Exercise:
Look through the material below for "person". Copy every line that contains it.

Provided data:
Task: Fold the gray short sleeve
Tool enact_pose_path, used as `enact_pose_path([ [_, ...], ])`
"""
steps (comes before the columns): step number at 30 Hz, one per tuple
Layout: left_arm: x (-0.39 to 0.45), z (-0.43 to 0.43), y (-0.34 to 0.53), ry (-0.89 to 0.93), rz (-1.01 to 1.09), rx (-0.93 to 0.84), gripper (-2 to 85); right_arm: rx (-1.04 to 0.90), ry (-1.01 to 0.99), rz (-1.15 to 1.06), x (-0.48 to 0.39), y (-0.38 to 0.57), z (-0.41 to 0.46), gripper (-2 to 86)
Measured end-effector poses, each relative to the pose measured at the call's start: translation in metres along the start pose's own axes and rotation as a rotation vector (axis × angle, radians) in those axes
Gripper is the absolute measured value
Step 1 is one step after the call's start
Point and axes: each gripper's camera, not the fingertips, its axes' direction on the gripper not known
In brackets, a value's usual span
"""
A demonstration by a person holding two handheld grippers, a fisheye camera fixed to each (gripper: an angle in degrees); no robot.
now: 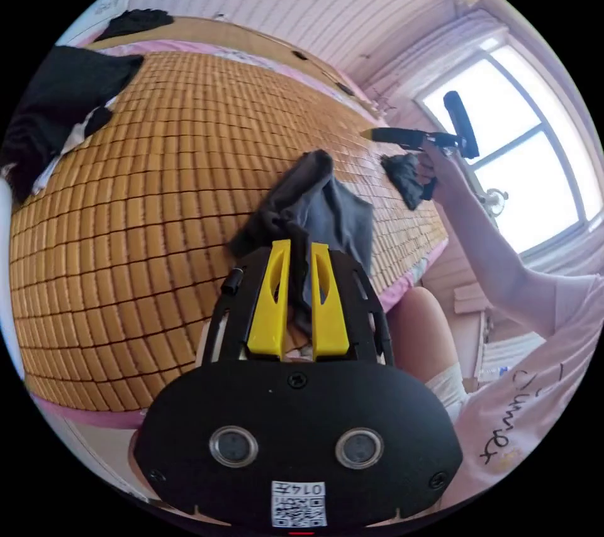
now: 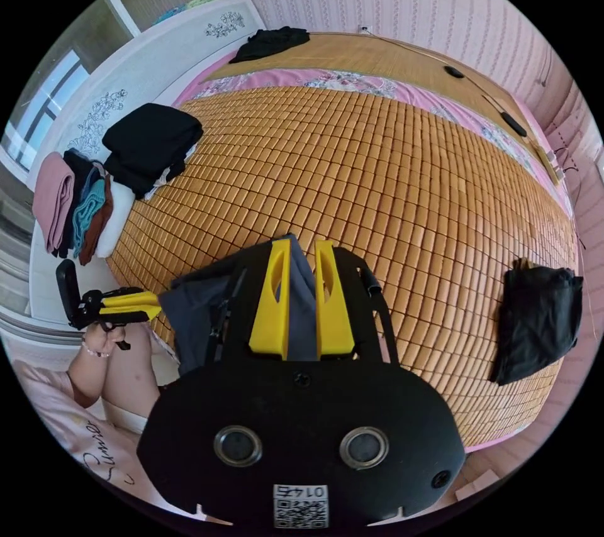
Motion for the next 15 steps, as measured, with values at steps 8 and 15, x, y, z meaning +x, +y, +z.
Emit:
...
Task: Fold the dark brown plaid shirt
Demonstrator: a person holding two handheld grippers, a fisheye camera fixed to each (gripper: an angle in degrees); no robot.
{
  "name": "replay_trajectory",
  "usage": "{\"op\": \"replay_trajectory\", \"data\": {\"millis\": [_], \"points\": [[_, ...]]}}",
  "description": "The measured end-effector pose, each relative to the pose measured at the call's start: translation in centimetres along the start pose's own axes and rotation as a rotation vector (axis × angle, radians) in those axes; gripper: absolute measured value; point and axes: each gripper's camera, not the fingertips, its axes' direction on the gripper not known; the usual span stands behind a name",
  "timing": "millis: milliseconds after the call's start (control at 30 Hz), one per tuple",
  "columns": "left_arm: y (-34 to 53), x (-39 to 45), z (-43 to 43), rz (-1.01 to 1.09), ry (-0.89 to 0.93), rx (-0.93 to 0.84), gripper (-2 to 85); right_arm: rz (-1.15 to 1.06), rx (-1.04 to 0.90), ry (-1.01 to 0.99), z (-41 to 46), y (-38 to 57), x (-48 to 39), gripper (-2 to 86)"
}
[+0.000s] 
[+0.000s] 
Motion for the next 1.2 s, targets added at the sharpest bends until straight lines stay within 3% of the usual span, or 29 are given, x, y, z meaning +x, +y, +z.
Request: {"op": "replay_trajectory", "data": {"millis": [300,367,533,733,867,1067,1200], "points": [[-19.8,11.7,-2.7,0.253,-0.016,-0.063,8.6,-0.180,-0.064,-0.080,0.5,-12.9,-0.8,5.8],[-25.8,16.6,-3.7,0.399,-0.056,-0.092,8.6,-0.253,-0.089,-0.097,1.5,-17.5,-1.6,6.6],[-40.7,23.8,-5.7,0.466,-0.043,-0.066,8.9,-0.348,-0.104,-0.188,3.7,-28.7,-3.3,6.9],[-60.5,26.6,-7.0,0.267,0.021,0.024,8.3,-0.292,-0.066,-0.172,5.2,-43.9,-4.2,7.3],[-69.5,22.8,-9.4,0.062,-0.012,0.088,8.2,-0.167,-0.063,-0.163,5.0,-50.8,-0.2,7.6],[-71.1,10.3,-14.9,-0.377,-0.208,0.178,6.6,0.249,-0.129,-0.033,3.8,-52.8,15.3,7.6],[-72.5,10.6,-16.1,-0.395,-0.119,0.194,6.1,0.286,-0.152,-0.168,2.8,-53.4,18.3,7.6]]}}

Result for this exercise:
A demonstration by a person holding two handheld grippers, a fisheye camera fixed to each (gripper: an angle in degrees); no robot.
Demonstrator: a person holding two handheld grippers, a fisheye camera fixed to each (gripper: an angle in degrees); no robot.

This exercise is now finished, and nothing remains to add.